> **What the task requires**
Print only the lines that begin at the line containing "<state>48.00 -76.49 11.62" and end at the last line of the material, both included, without any change.

++++++++

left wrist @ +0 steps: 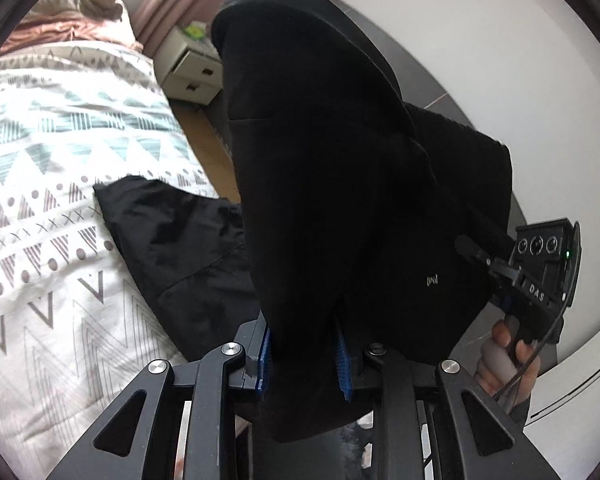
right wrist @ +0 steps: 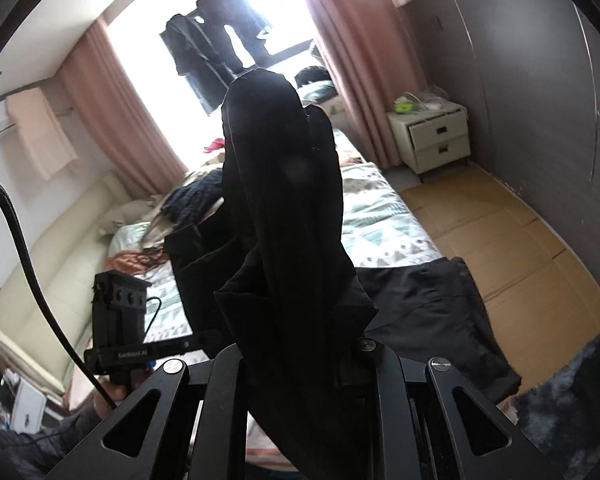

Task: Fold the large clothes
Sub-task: 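Lower the folded shirt onto the bed and open both grippers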

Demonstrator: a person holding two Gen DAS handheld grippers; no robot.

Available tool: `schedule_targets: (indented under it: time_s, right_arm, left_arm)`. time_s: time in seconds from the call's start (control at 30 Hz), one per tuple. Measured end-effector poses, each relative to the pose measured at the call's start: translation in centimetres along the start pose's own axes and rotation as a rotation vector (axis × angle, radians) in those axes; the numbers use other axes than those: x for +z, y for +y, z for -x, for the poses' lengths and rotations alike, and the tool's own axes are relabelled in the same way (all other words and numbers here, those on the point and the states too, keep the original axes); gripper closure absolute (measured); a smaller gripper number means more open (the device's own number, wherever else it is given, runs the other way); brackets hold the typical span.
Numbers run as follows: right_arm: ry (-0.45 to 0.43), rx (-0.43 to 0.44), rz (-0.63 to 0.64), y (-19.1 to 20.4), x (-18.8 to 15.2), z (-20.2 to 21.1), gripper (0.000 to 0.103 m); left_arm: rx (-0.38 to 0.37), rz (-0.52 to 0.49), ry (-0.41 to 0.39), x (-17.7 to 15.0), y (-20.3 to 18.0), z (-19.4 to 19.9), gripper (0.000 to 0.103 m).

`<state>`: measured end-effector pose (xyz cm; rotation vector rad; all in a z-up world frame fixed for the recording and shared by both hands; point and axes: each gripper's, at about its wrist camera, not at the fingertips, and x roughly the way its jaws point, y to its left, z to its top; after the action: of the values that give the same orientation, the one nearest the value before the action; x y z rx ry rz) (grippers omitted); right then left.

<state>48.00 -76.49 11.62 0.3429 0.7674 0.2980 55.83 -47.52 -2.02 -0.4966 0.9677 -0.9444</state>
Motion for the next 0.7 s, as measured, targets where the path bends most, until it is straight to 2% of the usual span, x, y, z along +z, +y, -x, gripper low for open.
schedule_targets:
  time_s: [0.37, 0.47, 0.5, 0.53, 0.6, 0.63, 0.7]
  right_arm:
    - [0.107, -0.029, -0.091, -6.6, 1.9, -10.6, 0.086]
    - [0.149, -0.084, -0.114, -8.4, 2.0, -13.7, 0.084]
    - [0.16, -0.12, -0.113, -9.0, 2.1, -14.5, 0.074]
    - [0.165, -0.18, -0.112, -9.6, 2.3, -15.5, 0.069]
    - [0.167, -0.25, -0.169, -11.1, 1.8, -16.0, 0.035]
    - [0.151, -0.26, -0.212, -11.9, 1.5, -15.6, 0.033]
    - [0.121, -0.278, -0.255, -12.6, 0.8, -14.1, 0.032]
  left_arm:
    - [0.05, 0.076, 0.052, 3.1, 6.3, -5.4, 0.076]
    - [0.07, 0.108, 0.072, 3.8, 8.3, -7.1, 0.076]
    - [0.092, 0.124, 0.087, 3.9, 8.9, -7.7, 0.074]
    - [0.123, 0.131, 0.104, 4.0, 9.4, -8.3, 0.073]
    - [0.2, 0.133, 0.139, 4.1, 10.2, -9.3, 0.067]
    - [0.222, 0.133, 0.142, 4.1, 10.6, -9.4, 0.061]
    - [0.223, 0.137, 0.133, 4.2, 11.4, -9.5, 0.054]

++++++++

> **Final answer**
<state>48.00 -76.49 11.62 0.3429 0.7674 0.2980 55.83 -47.52 -2.02 -0.4966 0.9677 -0.9444</state>
Motion for the next 0.7 s, as measured, targets where the path bends most, until it is straight to 2% of the usual span, x, y, z along +z, +y, -x, gripper low for open.
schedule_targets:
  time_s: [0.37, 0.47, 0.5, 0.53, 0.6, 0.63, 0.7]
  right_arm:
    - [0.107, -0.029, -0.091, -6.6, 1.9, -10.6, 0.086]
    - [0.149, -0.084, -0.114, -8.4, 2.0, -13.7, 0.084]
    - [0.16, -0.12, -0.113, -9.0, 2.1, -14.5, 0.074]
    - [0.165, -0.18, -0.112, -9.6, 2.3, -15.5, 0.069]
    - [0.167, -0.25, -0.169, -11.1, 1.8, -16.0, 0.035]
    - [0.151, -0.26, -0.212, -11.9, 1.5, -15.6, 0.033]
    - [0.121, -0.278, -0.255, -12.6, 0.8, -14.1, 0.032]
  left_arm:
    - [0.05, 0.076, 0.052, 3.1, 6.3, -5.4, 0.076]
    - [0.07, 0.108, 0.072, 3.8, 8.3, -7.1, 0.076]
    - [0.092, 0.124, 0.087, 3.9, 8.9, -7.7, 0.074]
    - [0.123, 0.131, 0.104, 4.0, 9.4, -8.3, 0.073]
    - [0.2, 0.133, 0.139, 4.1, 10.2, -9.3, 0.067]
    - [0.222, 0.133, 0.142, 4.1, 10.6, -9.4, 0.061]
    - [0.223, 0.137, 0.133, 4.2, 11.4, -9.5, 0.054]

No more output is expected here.